The government can also impose a tax of between 0,1%-0,2% (one fifth of a percentage), on the sales of all manufactured goods, imports and all services.
The proceeds from this tax can then be used to establish a national “anti-counterfeiting fund”. This fund can be used to capacitate the police, SAZ, Zimra, CCZ, CPC and municipal officials, so that they can increase their countermeasures (responses) against counterfeit goods. The capacitation may be effected through supporting salaries for additional staff. Vocational education institutions should also be encouraged to produce graduates who can address these (counterfeit goods) and other such issues.
The public should also be encouraged to report counterfeit and other illicit products to the authorities. People may be given financial incentives for each report which they make against a dealer in counterfeit goods, especially if it leads to the conviction (jailing) of the perpetrator.
Financial incentives may be worth 0,1%-0,2% of the value of the counterfeit goods seized. Money for this endeavour can be sourced from the anti-counterfeiting fund as well.
This would encourage more reports and the source of counterfeit goods would become easier to unearth. Also, officials who arrest counterfeiters that are successfully convicted may be given financial bonuses (rewards), which are financed from the fund.
Where possible, the government can re-sell seized goods, with the proceeds used to replenish the anti-counterfeiting fund. Examples of where such cases would apply, may include the seizure by the state, of; cigarettes being exported illegally, illicit trade in minerals, wildlife and other such pertinent products, etc.
However, this would not be possible to carry out with counterfeit clothes, imitative foodstuffs, expired consumer goods, etc.
The anti-counterfeiting fund should also support intelligence services (investigations), which will monitor those with arresting powers and judicial authority.
This will involve regularly monitoring arresting officers and the judiciary to ensure that convictions and stiff sentencing are dispensed against counterfeiters.
The stiff judgements may include jail term, restitution to brand owner whose goods were pirated, a fine payable to the government, a revocation of business license, etc.
Any corruption, which may be detected in the justice system, should therefore be punished greatly. In that regard, informants who report corrupt officials should be rewarded by the government, for any reports which lead to successful convictions.
Laws, which address counterfeiting, may need to be toughened so that they are reflective of the urgency of the problem.
The anti-counterfeiting fund can also be used to support educational and awareness campaigns, which are aimed at informing the citizens of the disadvantages and dangers of using counterfeit products.
Ultimately, the government will need to create an environment, which supports the growth of authentic businesses, so that the higher levels of economic activity, which will arise, can enable more citizens to afford authentic and high-quality goods within the market.
As a precautionary measure, households and informal businesses should be prohibited from importing commercial (saleable) quantities of any goods from other countries.
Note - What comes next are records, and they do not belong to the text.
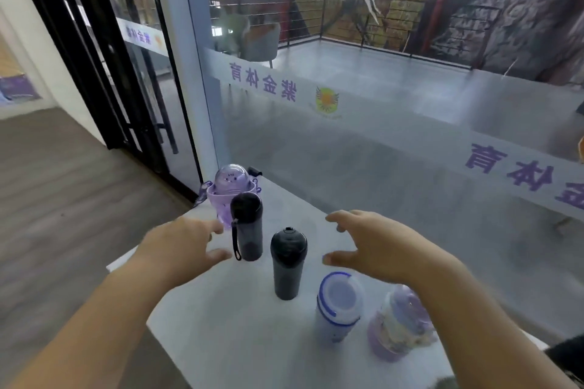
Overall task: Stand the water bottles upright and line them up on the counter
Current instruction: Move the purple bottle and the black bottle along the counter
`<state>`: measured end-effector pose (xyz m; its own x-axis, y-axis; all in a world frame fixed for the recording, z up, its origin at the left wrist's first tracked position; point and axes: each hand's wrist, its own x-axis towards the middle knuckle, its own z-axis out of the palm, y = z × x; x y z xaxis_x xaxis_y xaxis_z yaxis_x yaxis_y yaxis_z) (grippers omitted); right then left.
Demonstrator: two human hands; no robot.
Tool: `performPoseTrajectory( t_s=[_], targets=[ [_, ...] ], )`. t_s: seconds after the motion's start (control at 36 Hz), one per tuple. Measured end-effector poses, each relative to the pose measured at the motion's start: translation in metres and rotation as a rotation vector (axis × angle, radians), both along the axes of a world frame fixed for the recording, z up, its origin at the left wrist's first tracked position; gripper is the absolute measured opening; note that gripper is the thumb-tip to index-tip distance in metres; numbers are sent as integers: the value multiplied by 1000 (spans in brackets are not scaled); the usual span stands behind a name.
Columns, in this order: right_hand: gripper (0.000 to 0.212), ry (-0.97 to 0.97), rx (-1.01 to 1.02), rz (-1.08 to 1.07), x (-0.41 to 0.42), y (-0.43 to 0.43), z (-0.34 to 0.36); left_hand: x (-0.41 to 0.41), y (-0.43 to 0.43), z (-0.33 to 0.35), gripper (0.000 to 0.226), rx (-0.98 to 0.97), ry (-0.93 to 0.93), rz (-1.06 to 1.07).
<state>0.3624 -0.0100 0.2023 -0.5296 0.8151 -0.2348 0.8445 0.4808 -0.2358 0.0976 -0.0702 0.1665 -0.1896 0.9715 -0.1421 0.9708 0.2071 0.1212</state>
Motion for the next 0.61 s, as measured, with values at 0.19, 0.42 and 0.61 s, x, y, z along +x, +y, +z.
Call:
performPoseTrajectory(
  t_s=[0.19, 0.42, 0.61],
  targets=[
    [63, 36, -9, 12, -36, 42, -5, -37, 37, -15, 39, -4, -59, 57],
    [59, 6, 0, -8, -70, 71, -16, -82, 81, -36, 33, 31, -129, 66],
    [59, -20, -30, -100, -112, 96, -34, -117, 145, -51, 22, 145, -179, -65]
  ],
)
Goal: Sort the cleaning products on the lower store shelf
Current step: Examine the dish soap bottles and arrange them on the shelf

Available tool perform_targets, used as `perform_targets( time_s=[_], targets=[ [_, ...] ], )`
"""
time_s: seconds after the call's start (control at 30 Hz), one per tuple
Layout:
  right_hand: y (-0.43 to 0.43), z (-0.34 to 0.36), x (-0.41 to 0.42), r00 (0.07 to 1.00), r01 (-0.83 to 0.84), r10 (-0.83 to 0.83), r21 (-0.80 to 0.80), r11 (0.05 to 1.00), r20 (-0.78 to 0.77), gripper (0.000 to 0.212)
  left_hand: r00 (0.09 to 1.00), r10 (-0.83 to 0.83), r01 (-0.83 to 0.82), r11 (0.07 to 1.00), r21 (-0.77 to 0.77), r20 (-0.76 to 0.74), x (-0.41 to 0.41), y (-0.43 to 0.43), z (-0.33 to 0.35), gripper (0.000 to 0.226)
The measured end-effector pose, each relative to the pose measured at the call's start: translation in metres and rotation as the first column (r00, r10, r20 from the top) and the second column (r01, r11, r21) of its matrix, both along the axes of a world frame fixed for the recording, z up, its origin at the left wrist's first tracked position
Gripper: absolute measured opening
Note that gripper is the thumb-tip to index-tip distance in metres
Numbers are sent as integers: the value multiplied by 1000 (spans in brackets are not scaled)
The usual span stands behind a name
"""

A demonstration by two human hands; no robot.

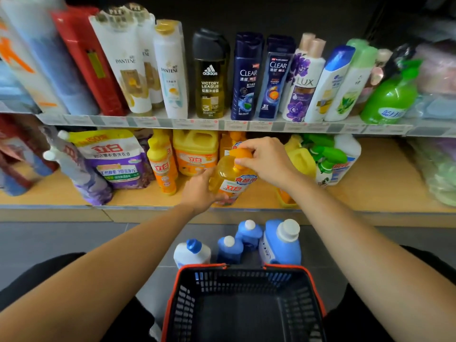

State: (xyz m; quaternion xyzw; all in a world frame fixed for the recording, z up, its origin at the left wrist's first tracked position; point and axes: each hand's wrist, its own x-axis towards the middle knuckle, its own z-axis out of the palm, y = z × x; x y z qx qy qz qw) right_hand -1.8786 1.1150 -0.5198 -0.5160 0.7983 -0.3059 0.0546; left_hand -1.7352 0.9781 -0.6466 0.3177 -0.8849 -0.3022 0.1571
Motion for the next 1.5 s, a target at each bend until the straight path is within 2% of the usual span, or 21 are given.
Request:
perform_targets(
  time_s=[0.1, 0.23, 0.37, 0.57, 0.67, 0.77, 0.8, 0.87, 0.93, 1.03, 1.13, 1.27, 1.4, 1.5],
  targets=[
    [-14, -16, -11, 1000, 7, -6, 36, 999, -20, 34, 999, 47, -48, 999, 15, 19, -20, -6, -17, 88],
    [-26, -37, -24, 999, 12, -9, 83, 996, -36, 39, 1000, 17, -19, 990, 141, 16, -36, -9, -41, 81],
    [-33, -53, -34, 999, -20, 22, 73, 997, -26, 39, 999, 29, -34, 993, 117, 46, -46, -10, -54, 76],
    [-25, -65, -52, 971, -69, 59, 36, 997, 232, 56, 996, 88, -92, 979, 185, 28, -57, -19, -59, 67],
    [3, -76, -56, 975, 125, -118, -25, 992, 186, 40, 993, 118, -120, 971, 206, 26, -63, -20, -58, 66],
    [40, -91, -61, 921, 359, -333, -114, 926, 200, 14, 968, 187, -215, 962, 166, 170, -66, -17, -57, 51],
    [52, -96, -65, 889, 439, -407, -140, 888, 210, 16, 948, 213, -246, 962, 119, 238, -65, -14, -57, 49],
    [72, -108, -74, 813, 577, -545, -159, 801, 204, 32, 917, 224, -251, 967, 42, 329, -59, -8, -58, 60],
    [85, -118, -85, 735, 670, -635, -111, 734, 236, 50, 926, 130, -170, 982, 83, 355, -55, -1, -63, 57],
    [89, -132, -101, 703, 660, -632, 32, 750, 327, 67, 935, -158, 66, 957, 282, 317, -53, 8, -68, 29],
    [81, -140, -110, 741, 611, -596, 56, 790, 310, 80, 905, -322, 230, 920, 318, 277, -54, 25, -71, 32],
    [65, -144, -114, 737, 629, -597, 3, 778, 318, 88, 937, -301, 250, 933, 260, 178, -59, 36, -65, 27],
    [66, -143, -124, 747, 611, -576, 0, 792, 332, 68, 988, -154, 150, 953, 262, -5, -64, 34, -43, 26],
    [76, -138, -126, 808, 538, -509, -19, 843, 297, 59, 979, -140, 180, 929, 323, -146, -70, 31, -20, 29]
  ],
)
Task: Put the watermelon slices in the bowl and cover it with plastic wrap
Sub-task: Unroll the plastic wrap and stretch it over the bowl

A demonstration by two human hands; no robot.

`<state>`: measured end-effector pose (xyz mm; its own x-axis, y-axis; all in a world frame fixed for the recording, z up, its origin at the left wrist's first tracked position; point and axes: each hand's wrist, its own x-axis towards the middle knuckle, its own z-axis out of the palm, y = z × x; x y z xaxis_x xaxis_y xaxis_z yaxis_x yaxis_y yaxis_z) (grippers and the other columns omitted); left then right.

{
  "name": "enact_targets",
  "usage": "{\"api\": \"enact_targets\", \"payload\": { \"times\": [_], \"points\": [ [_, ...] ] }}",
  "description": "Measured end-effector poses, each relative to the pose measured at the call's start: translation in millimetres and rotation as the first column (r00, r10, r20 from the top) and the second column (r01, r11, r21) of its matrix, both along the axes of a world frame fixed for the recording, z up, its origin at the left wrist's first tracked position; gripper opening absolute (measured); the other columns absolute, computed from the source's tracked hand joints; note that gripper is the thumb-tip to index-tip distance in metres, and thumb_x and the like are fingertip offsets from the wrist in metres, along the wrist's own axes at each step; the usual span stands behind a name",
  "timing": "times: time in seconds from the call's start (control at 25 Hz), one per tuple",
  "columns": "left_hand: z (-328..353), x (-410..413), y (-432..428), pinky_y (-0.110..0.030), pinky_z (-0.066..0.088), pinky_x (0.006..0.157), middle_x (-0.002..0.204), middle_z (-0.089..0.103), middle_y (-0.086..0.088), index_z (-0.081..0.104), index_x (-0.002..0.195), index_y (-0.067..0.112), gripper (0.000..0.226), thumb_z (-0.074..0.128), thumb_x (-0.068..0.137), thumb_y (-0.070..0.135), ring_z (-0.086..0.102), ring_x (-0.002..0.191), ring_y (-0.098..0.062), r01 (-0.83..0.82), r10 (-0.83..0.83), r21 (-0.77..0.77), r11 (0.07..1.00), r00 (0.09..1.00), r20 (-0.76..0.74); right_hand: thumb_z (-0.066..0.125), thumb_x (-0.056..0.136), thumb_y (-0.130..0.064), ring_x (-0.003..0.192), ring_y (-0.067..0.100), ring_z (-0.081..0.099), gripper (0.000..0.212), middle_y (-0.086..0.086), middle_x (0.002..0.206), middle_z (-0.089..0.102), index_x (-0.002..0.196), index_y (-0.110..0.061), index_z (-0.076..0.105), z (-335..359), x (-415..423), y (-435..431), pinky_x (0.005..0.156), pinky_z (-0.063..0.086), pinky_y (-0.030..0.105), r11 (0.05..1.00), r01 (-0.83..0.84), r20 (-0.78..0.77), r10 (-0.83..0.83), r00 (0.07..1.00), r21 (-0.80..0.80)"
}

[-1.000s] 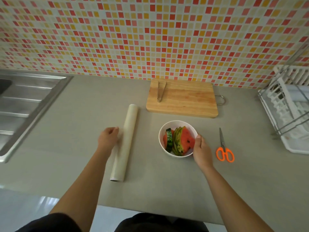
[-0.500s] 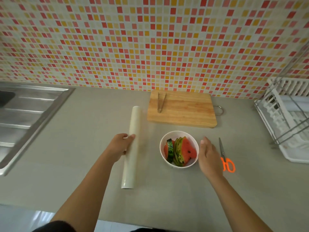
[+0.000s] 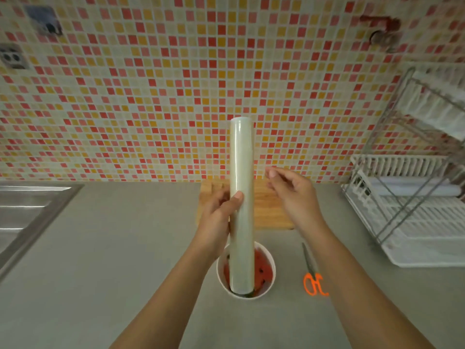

This regulation would reduce crowding at the borders, limit the smuggling of goods, etc.
In all this, local authorities should not lose sight of the fight against underweight and expired products, as well.
Conclusion
The proliferation of fake products poses a great threat to authentic tax-paying businesses and the economy at large.
Zimbabwe finds itself at a defining moment, where, if it manages to curtail counterfeit products, its formal sector will thrive. However, if the country fails to respond adequately to this threat, it can be expected to de-industrialise further, as more prominent businesses will eventually close down.
The economic contraction, which will follow, thereafter, would not be in the best interests of both the citizens and the country’s political leadership.